§ Task instructions
For each line in the material below that holds "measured", copy that line.

§ Source material
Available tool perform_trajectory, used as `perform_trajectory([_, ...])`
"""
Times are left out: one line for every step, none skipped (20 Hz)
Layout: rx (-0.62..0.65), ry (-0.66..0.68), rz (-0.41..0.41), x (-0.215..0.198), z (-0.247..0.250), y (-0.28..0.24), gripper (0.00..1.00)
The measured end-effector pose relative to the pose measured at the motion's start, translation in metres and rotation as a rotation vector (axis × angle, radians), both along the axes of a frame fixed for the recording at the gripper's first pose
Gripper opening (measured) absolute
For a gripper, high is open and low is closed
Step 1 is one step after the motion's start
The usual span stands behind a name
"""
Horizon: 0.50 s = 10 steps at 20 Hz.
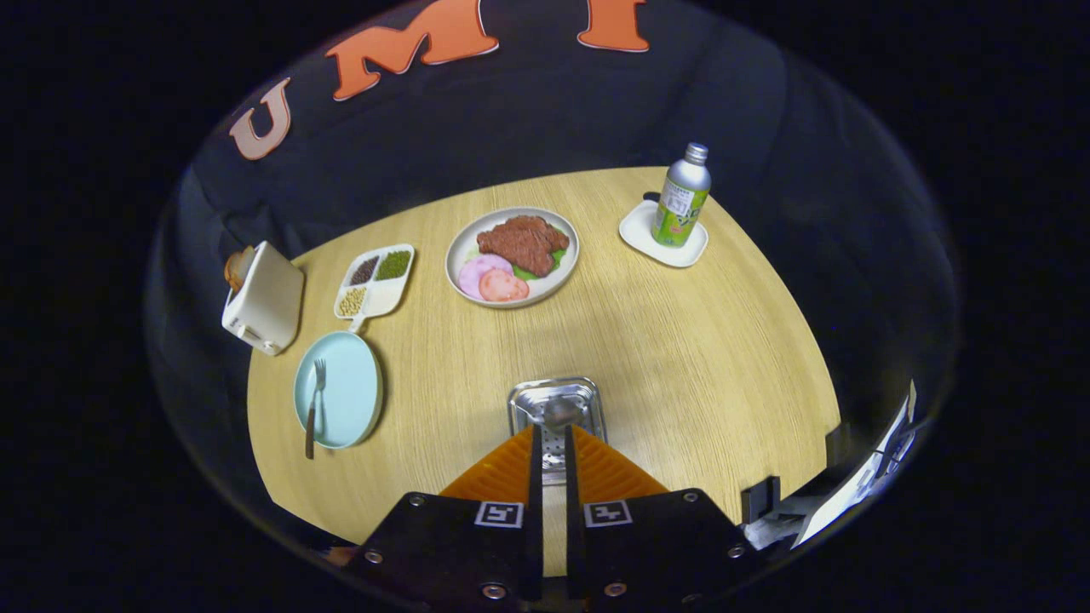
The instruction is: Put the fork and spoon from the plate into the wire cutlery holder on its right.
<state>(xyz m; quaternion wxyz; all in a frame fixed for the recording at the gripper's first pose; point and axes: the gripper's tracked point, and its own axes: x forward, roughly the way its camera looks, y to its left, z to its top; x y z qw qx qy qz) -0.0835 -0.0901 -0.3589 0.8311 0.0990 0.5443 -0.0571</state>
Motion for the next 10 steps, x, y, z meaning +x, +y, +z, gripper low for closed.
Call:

§ Response area
The measured end-effector pose relative to the pose measured at the motion's start, translation in metres and rotation as a rotation vector (axis × angle, radians), both along the axes of a frame fixed for the recording at the gripper's first pose
Gripper opening (measured) absolute

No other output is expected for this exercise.